◆ WHAT YOU WILL DO
Set out exactly, line by line, the stretch of data below that begins at the line containing "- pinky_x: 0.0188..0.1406" and ends at the line containing "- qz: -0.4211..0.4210", with both ends kept.

Excerpts from a dataset:
* * *

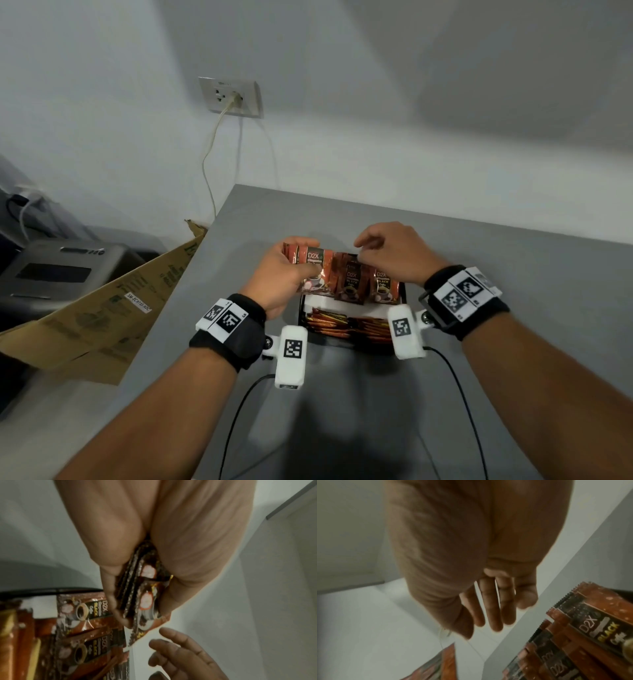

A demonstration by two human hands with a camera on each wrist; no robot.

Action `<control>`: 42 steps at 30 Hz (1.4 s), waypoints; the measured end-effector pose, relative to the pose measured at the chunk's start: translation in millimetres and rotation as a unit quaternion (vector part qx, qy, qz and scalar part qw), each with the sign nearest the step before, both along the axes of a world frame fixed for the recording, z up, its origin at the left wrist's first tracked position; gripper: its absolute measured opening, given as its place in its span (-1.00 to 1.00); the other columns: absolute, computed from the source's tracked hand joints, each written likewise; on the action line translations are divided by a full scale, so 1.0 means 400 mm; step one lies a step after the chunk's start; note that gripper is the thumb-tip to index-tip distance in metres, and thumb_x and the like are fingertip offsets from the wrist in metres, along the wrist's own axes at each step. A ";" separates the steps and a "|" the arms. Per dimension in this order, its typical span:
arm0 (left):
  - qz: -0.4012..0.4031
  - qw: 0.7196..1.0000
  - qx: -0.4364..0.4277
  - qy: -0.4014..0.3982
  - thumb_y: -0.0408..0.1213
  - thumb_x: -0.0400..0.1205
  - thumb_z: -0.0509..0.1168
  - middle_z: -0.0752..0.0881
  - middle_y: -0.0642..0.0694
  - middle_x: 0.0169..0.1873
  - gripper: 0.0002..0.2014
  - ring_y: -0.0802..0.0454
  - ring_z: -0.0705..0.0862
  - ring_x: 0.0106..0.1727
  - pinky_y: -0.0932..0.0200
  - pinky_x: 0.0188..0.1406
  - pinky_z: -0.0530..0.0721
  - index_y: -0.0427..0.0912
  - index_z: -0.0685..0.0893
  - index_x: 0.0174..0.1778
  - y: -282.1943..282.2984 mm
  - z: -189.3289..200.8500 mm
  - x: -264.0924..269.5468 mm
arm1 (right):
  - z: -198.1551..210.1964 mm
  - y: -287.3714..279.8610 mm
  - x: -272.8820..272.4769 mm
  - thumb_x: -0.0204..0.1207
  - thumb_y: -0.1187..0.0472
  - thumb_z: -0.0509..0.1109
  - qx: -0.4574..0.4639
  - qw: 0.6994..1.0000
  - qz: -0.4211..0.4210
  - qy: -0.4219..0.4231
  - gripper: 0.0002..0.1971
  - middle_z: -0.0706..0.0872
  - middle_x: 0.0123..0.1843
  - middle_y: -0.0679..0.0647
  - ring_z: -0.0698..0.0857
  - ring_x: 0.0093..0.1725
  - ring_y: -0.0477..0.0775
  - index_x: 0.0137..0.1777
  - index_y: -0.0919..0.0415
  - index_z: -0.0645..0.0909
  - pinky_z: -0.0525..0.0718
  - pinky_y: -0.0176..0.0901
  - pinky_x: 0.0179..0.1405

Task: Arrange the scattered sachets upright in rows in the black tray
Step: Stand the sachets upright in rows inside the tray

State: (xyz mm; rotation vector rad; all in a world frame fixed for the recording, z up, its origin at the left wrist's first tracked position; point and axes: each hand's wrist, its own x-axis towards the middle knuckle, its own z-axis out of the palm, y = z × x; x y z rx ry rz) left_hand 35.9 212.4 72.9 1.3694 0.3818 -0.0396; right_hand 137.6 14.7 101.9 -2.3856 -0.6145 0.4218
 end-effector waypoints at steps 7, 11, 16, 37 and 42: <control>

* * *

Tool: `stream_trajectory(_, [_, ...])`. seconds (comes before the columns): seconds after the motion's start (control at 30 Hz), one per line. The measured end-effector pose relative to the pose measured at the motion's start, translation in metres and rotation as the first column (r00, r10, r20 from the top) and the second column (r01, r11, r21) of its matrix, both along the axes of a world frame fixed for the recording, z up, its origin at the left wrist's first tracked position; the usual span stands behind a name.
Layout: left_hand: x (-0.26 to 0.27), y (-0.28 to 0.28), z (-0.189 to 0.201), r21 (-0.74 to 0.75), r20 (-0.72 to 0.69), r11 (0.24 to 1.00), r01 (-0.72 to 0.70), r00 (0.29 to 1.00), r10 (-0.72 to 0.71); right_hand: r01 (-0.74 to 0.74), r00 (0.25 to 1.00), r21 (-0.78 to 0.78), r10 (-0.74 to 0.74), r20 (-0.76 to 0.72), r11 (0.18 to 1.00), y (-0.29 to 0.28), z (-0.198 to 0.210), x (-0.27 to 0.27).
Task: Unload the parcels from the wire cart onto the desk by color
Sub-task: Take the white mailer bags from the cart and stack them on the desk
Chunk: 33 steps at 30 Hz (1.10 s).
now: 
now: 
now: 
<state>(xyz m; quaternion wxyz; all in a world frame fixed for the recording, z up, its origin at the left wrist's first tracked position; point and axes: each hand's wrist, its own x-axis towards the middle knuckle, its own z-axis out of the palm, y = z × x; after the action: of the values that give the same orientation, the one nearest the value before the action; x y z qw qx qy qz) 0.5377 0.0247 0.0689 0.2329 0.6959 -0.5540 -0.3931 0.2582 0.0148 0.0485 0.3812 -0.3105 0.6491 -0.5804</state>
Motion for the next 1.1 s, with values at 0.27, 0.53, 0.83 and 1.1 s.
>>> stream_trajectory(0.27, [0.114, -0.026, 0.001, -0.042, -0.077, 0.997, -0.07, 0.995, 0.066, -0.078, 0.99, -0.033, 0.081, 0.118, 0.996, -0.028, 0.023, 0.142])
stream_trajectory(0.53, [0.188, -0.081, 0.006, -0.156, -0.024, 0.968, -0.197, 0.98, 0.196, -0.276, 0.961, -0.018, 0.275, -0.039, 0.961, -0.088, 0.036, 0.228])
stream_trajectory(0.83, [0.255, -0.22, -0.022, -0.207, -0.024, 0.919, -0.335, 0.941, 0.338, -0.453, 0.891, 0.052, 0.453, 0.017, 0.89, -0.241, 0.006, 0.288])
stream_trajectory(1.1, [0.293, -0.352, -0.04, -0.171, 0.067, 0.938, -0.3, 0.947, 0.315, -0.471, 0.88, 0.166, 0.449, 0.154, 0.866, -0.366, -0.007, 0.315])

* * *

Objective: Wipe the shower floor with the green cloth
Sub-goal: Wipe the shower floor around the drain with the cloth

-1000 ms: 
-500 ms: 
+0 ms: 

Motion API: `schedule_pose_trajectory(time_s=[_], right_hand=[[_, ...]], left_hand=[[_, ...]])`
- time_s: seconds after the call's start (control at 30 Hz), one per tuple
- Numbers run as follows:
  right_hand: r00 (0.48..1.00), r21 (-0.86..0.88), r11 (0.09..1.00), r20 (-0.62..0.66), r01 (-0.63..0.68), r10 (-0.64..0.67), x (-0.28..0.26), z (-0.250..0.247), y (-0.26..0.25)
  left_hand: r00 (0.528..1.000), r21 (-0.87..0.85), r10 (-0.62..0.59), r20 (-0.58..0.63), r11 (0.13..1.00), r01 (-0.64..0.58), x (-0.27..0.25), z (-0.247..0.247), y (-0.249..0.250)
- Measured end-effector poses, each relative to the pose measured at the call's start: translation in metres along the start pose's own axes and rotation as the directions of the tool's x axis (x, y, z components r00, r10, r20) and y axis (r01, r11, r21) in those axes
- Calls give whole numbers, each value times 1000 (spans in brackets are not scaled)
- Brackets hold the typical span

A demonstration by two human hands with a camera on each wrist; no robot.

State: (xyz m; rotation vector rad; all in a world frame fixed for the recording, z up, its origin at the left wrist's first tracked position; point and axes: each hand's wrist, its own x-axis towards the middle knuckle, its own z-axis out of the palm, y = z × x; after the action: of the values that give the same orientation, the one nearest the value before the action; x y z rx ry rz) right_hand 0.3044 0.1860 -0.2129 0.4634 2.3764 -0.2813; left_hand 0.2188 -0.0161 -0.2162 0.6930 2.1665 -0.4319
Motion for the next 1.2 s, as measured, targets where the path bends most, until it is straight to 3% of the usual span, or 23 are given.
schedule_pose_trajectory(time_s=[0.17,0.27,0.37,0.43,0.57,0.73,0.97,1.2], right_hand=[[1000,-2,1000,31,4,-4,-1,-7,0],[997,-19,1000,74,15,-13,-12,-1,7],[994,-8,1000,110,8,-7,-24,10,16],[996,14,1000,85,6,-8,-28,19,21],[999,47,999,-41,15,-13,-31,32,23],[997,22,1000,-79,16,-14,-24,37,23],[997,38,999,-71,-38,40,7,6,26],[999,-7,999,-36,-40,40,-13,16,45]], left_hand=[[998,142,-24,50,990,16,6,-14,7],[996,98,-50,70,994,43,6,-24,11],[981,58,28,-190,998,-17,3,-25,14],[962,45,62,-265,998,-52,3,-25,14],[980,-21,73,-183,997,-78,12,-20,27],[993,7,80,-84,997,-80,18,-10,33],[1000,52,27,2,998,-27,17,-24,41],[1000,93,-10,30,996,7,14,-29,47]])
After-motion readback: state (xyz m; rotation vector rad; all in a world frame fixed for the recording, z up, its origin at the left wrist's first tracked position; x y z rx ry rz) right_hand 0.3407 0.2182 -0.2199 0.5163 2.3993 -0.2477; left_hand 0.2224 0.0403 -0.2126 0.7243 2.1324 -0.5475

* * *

◆ OUTPUT BELOW
  - pinky_x: 0.0188..0.1406
  - pinky_z: -0.0530..0.0721
  - index_y: -0.0427..0.0912
  - index_z: -0.0685..0.0893
  - index_x: 0.0174..0.1778
  - y: -282.1943..282.2984 mm
  - z: -189.3289..200.8500 mm
  - x: -264.0924..269.5468 mm
arm1 (right):
  - z: -198.1551..210.1964 mm
  - y: -287.3714..279.8610 mm
  - x: -272.8820..272.4769 mm
  - thumb_x: -0.0204..0.1207
  - thumb_y: -0.1187..0.0472
  - thumb_z: -0.0509..0.1109
  - qx: -0.4574..0.4639
  - qw: 0.6994..1.0000
  - qz: -0.4211..0.4210

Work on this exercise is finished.